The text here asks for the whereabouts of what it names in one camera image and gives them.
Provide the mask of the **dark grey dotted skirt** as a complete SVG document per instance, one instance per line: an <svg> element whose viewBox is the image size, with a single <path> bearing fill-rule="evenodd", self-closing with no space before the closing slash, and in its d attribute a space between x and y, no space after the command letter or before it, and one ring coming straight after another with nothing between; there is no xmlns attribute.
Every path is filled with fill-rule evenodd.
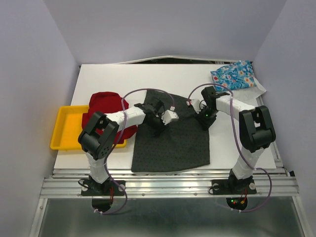
<svg viewBox="0 0 316 237"><path fill-rule="evenodd" d="M194 117L186 98L158 91L148 91L145 102L160 99L167 108L175 102L179 119L170 123L159 137L147 124L138 127L135 136L131 170L134 173L176 172L210 164L209 132Z"/></svg>

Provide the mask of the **red skirt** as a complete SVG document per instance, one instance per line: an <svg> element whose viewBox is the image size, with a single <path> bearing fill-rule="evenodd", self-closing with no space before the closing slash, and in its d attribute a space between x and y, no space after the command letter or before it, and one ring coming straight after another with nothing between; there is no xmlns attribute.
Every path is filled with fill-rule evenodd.
<svg viewBox="0 0 316 237"><path fill-rule="evenodd" d="M89 101L88 112L82 114L82 129L85 128L95 112L110 114L122 111L121 99L120 95L115 92L94 93ZM118 144L122 144L124 140L131 138L137 132L137 129L138 127L136 125L125 128Z"/></svg>

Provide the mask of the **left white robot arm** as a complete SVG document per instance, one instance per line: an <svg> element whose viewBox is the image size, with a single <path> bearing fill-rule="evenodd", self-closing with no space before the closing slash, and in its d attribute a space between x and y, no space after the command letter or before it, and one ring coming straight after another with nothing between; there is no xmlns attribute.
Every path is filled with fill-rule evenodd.
<svg viewBox="0 0 316 237"><path fill-rule="evenodd" d="M117 184L105 168L107 159L128 128L149 125L160 134L173 120L174 107L166 109L158 98L137 103L129 108L121 100L121 110L114 113L95 111L78 137L81 149L85 152L90 165L89 178L79 180L83 192L89 190L100 195L106 194Z"/></svg>

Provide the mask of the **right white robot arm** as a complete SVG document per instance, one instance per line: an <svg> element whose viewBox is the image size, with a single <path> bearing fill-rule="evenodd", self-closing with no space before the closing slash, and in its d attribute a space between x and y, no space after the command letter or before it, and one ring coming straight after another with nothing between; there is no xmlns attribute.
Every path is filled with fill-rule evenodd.
<svg viewBox="0 0 316 237"><path fill-rule="evenodd" d="M201 91L203 100L188 100L195 118L204 130L215 122L217 113L231 117L233 135L239 157L227 179L211 181L213 195L256 194L253 171L263 151L276 139L274 125L266 106L251 106L233 98L232 92L216 92L209 86Z"/></svg>

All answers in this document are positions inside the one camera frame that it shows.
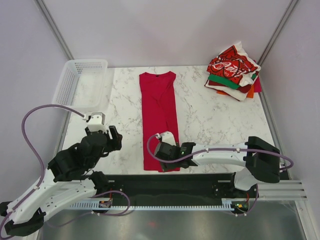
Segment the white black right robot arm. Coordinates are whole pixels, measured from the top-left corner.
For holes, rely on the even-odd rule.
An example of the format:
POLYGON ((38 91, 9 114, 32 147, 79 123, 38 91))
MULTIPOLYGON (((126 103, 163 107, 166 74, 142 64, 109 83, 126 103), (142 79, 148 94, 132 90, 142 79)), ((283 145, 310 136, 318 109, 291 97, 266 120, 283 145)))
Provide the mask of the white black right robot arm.
POLYGON ((209 164, 242 167, 231 177, 229 191, 242 196, 258 183, 275 184, 280 181, 280 151, 256 136, 246 142, 231 145, 204 145, 184 142, 181 146, 161 141, 154 150, 163 170, 198 167, 209 164))

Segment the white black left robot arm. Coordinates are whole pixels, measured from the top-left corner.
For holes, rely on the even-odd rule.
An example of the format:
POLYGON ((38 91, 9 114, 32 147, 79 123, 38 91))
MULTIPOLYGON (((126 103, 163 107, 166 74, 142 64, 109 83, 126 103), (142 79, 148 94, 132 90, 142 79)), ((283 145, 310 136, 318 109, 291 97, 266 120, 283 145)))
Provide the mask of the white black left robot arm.
POLYGON ((82 199, 109 195, 111 187, 103 172, 94 171, 84 180, 81 177, 101 158, 119 151, 123 136, 114 125, 98 131, 86 127, 85 132, 80 142, 59 151, 48 163, 40 183, 21 198, 0 204, 4 218, 0 228, 7 239, 33 234, 56 213, 82 199))

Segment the crimson red t shirt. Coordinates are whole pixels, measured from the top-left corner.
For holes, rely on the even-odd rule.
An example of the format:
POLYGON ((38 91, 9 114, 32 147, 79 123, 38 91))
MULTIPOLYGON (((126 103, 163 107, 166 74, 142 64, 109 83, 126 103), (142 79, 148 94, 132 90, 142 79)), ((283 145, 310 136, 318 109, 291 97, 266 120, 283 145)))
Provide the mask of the crimson red t shirt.
POLYGON ((169 131, 173 133, 175 141, 179 142, 179 128, 176 110, 174 81, 176 74, 151 74, 144 72, 139 75, 142 107, 142 142, 143 169, 159 172, 160 162, 148 152, 147 141, 157 133, 169 131))

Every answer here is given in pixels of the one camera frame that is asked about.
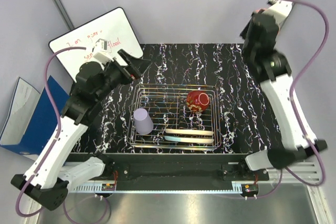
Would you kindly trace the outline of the lilac plastic cup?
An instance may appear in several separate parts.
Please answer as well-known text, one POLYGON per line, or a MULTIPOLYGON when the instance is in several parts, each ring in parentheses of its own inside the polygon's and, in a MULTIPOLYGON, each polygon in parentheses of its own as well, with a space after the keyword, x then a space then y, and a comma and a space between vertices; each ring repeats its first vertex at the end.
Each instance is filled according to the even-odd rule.
POLYGON ((144 108, 136 109, 133 112, 134 125, 137 133, 147 135, 153 130, 153 122, 148 111, 144 108))

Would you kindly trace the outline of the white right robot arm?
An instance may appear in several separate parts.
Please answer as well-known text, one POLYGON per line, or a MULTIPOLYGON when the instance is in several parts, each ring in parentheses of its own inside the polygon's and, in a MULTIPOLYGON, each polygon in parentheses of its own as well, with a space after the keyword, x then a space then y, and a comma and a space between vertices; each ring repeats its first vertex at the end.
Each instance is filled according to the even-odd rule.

--*--

=== Exercise prompt ===
Wherever the string "outline" occurs in the records, copy the line it is in.

=== Response to the task ===
Would you kindly trace the outline of the lilac plastic cup?
Would you kindly trace the outline of the white right robot arm?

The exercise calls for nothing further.